Your instructions -> Note every line in the entries that contains the string "camera", and copy it.

Records for the task ->

========

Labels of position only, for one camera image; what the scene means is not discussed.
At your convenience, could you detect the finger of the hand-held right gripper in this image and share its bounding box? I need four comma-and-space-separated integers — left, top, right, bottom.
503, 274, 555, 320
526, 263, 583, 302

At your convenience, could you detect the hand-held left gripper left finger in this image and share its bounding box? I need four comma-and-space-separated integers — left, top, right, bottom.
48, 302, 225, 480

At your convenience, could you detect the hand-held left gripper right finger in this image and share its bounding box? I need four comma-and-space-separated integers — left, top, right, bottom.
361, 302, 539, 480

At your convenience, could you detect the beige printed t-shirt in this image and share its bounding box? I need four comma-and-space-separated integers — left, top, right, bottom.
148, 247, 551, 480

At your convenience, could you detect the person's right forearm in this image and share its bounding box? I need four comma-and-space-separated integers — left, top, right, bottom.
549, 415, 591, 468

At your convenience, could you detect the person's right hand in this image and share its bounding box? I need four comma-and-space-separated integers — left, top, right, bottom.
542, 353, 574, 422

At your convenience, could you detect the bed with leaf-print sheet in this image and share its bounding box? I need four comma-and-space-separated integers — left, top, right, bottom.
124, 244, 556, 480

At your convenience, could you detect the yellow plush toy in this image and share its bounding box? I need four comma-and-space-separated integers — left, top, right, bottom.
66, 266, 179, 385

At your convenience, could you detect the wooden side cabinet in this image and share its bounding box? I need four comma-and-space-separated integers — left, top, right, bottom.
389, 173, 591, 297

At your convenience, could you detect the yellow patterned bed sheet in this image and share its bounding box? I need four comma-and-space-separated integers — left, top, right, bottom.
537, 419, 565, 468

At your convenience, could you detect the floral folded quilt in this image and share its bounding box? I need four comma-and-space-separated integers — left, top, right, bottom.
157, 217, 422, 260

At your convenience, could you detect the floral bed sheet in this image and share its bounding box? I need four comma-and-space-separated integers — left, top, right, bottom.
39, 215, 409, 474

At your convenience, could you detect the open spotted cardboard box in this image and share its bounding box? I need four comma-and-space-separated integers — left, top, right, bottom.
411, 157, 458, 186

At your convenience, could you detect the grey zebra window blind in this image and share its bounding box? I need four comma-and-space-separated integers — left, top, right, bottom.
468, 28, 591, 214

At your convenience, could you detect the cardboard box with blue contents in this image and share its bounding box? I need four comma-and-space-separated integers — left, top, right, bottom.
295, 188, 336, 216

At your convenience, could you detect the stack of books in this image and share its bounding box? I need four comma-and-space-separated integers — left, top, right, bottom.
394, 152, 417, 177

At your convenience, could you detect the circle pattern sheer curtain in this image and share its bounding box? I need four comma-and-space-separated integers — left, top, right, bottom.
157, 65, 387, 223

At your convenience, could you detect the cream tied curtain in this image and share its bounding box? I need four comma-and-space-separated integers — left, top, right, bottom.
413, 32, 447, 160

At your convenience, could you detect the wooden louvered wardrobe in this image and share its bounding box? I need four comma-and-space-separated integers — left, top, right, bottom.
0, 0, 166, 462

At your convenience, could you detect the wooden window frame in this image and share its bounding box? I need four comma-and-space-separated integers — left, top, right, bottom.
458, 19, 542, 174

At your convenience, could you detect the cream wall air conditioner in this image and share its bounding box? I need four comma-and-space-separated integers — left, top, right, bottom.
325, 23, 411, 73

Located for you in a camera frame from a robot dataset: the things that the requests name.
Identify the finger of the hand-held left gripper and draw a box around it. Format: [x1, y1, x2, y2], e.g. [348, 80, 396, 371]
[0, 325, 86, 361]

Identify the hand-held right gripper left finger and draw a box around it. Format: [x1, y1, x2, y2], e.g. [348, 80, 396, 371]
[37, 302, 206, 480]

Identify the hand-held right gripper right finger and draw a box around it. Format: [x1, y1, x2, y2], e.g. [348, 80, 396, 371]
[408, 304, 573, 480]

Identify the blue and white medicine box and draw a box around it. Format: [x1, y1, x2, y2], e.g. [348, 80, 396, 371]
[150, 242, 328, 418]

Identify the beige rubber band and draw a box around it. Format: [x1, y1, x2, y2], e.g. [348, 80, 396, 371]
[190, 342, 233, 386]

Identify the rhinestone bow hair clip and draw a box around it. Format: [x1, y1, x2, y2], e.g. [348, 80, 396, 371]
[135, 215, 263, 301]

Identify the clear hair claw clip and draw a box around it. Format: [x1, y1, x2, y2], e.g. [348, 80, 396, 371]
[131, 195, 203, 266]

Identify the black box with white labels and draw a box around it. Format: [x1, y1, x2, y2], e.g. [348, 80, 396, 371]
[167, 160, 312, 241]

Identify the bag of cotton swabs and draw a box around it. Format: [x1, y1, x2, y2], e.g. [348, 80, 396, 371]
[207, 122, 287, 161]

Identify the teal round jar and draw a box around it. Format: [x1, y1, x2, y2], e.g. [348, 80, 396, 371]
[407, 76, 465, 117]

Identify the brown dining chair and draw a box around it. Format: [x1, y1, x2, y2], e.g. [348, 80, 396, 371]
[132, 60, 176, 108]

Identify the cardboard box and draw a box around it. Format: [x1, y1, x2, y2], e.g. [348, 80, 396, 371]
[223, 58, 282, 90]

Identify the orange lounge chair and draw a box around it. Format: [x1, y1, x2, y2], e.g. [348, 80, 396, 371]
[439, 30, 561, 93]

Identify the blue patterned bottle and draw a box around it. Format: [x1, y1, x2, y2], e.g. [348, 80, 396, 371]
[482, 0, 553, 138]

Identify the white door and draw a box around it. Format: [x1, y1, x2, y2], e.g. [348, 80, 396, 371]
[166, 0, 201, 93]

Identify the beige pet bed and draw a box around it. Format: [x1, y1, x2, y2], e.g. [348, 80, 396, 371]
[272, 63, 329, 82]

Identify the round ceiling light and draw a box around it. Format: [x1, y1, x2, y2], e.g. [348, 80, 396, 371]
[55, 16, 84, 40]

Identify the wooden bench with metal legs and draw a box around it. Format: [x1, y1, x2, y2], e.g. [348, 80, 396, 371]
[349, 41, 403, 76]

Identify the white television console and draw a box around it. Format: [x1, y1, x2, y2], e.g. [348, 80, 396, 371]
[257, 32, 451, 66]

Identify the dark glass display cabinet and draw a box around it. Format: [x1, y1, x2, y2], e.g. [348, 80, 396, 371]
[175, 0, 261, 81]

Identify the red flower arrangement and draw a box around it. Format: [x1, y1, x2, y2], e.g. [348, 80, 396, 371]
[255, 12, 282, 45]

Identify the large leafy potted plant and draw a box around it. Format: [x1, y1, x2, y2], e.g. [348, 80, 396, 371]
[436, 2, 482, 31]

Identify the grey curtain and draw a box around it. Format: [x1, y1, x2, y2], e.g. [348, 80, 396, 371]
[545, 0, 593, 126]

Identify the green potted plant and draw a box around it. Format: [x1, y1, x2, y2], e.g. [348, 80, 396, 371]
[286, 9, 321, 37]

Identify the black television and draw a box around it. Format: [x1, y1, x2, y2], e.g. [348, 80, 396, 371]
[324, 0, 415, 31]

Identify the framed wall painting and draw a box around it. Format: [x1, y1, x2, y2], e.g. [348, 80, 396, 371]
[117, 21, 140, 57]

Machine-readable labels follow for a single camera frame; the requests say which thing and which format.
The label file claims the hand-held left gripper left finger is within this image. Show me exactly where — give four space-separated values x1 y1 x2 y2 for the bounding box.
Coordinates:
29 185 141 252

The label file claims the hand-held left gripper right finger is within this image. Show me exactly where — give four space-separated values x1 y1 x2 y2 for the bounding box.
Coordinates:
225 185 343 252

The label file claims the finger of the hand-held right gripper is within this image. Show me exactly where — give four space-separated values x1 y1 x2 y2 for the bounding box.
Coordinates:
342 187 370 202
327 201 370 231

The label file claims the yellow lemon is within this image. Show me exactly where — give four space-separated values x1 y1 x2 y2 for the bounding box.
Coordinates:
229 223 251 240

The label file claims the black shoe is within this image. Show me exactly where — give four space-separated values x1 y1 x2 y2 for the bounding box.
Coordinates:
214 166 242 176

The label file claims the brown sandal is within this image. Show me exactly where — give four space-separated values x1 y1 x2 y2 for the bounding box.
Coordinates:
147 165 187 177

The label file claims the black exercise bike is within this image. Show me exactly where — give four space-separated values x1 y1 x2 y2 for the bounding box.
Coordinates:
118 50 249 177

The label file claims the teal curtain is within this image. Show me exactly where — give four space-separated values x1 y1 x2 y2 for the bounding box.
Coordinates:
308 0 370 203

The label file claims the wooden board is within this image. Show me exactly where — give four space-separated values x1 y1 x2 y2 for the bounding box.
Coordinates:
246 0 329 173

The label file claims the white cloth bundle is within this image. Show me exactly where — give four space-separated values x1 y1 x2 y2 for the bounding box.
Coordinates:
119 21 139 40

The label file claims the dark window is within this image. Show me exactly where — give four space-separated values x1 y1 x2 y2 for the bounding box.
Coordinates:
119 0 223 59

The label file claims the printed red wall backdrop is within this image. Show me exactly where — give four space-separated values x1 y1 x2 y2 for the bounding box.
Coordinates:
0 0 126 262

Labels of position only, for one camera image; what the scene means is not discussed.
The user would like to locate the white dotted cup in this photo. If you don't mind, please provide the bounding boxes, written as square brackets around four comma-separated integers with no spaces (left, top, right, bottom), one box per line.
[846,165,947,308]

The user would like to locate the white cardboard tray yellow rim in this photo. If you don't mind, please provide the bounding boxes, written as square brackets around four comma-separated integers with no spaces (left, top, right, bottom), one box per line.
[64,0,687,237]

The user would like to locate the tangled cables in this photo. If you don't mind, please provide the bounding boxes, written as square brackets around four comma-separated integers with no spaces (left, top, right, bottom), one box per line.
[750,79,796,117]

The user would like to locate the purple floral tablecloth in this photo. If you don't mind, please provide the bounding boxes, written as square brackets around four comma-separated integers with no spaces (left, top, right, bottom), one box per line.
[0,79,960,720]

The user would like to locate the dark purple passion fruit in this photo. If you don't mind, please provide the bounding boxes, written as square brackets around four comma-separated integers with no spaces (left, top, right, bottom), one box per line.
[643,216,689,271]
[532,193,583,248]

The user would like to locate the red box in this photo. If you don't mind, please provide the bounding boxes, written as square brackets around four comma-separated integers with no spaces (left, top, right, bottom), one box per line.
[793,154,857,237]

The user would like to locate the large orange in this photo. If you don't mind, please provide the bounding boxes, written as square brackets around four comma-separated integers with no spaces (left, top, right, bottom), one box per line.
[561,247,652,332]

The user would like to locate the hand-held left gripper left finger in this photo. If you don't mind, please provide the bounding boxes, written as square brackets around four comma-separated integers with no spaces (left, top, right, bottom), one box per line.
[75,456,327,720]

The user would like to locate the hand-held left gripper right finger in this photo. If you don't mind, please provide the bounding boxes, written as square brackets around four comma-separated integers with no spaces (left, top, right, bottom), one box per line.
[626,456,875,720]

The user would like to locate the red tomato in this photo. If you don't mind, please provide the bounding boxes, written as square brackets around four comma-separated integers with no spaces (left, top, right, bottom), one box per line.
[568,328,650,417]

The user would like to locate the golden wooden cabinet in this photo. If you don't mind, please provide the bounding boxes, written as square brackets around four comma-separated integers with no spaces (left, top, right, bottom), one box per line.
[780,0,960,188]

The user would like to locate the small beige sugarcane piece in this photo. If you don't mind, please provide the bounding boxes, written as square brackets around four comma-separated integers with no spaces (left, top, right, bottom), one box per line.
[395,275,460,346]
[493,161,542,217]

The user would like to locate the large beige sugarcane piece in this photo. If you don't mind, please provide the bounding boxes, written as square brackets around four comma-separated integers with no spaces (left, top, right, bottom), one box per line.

========

Result of the exercise ->
Labels of position only, for one camera image; what the scene means is not discussed.
Located for you in a camera frame from a robot dataset: the things that the requests name.
Machine-readable labels follow for a single camera frame; the requests say which thing and which format.
Labels of position only, for one camera image; what the scene means is not discussed.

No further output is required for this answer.